Key Questions Answered

  • UK Economic Decline: Britain's GDP took a 4-6% hit from Brexit, and average household income across the UK now sits below Mississippi's. Seven out of ten IPOs over the last decade closed below their offering price. The UK raised only $2 billion total in IPO markets last year while OpenAI, Anthropic, and SpaceX collectively raised $150 billion. Without reversing Brexit's trade isolation, successive prime ministers inherit the same structural growth problem.
  • Iran Nuclear Leverage Shift: Iran has effectively neutralized US military pressure by controlling the Strait of Hormuz, which would require two carrier strike forces plus ground troops to keep open — a deployment the US will not execute. Iran's uranium enrichment has already reached 60%, far above the JCPOA's 3.67% cap. Every week of delay reduces the probability of renewed military action, giving Iran a structural advantage requiring only continued stalling.
  • Billionaire Protection Racket Dynamic: When individuals worth hundreds of billions still feel compelled to send personal letters and self-deprecating messages to a sitting president, the dynamic has shifted from pay-for-play influence-buying to purchasing protection.

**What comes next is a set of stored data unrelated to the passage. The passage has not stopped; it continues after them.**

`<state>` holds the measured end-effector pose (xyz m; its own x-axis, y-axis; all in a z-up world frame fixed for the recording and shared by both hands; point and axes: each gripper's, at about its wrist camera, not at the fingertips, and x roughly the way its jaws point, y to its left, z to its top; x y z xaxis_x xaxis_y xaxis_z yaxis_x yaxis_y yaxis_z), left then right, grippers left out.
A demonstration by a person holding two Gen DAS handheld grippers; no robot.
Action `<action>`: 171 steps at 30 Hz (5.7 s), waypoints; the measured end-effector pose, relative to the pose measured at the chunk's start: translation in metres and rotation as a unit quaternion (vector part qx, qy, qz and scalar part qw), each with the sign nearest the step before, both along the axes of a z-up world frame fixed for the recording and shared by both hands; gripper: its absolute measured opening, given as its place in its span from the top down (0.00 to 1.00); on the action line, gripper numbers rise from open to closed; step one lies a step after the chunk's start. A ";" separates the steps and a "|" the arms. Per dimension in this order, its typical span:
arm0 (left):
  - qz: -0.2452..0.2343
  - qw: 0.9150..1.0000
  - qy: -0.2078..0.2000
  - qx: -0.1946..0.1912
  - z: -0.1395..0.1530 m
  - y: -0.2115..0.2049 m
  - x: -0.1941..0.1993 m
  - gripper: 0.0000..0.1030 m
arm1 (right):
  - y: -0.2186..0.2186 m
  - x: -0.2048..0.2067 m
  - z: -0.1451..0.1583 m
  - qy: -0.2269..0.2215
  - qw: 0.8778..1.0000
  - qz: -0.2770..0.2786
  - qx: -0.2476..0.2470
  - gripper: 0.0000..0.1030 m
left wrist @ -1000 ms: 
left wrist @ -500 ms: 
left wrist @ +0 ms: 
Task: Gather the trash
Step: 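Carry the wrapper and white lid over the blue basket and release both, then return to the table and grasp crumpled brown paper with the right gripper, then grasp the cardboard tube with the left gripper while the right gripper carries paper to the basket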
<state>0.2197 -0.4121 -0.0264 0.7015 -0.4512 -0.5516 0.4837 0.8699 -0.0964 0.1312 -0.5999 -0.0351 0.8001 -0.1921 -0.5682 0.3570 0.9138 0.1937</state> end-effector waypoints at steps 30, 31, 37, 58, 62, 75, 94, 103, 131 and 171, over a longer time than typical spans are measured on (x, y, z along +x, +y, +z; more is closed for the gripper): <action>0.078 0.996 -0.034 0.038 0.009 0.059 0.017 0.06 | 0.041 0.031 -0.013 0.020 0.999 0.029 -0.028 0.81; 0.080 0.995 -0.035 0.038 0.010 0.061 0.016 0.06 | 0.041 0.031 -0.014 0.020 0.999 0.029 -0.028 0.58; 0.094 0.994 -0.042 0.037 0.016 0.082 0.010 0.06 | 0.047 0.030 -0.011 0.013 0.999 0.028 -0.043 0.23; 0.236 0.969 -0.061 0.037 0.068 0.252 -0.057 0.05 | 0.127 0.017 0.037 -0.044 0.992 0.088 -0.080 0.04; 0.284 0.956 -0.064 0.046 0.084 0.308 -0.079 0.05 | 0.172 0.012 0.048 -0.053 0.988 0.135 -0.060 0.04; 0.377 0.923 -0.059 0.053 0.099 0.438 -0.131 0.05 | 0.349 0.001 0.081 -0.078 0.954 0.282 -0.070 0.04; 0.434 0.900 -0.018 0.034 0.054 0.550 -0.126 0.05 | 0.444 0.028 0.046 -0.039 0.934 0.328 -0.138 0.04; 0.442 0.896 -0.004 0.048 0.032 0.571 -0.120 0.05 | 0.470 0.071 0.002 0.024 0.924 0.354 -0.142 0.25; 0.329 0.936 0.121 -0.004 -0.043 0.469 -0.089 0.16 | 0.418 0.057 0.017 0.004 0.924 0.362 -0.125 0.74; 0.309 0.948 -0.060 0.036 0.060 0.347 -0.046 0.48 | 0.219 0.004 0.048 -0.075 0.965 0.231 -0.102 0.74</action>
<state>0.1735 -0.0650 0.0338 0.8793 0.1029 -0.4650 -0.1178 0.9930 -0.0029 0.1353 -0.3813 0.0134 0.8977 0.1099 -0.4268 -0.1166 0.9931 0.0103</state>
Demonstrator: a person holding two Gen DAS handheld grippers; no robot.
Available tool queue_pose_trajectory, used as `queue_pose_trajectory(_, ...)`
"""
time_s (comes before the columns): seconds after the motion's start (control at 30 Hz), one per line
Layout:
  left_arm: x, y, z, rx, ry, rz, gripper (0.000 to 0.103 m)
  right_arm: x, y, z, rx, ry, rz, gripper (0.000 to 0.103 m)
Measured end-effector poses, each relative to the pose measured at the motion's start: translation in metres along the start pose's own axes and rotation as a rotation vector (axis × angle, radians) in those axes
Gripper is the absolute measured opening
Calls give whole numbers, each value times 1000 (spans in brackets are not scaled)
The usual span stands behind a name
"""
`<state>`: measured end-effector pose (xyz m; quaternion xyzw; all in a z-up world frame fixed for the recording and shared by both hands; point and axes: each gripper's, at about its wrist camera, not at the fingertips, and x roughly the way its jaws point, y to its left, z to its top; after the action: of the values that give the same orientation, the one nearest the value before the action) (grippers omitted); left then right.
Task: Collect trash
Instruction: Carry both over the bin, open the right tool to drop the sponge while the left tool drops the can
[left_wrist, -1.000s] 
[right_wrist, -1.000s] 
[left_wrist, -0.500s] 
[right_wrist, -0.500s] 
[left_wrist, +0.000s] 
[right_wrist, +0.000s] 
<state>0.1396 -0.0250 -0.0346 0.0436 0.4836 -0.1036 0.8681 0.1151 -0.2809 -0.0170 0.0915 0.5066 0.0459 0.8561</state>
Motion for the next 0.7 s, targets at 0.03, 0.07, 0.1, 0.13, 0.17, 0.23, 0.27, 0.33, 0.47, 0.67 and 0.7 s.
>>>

Galloway frames this as a transition toward a mob-style racket where even the wealthiest operators must pay tribute or face regulatory and legal targeting, citing the JPMorgan DOJ lawsuit as a concrete example of non-compliance consequences.
  • Buy-Borrow-Die Wealth Strategy: Wealthy asset owners avoid taxable events by borrowing against appreciated stock at low interest rates rather than selling. A $100,000 salary triggers roughly 30% tax immediately, while $100,000 in stock appreciation creates zero tax liability until sale. Galloway argues new legislation should treat borrowing against assets as a taxable event on the underlying capital, since the current structure systematically widens the gap between owners and earners.
  • Creator Economy Overtaking Traditional Media: Creator revenues are projected to exceed $21 billion in 2025, more than doubling from 2022 levels. Brand creator spend jumped 23% last year while traditional TV ad budgets fell 8%. Nano and micro influencers now capture 49% of US creator ad spend — more than double their previous share — signaling that long-tail distribution now outperforms top-100 concentration models that dominate traditional broadcast and podcast economics.
  • SpaceX Valuation Risk Concentration: SpaceX trades at a price-to-sales ratio of 131x, compared to Meta at 7.3x and Amazon at 3.7x, despite slower growth than Nvidia or Alphabet. The stock is down 17% from peak. Galloway identifies Amazon as the only large-cap tech stock worth buying currently, citing its robotics infrastructure — holding 2.5x the total US industrial robot count — as the most underpriced adjacent AI play relative to its 3.7x price-to-sales multiple.

Notable Moment

Galloway argues the JCPOA will eventually be recognized as one of the most effective diplomatic achievements of the past fifty years — a striking reversal of conventional wisdom. He notes Russia and China co-signed that agreement, while the current US framework cannot even secure Israeli participation, let alone European allies.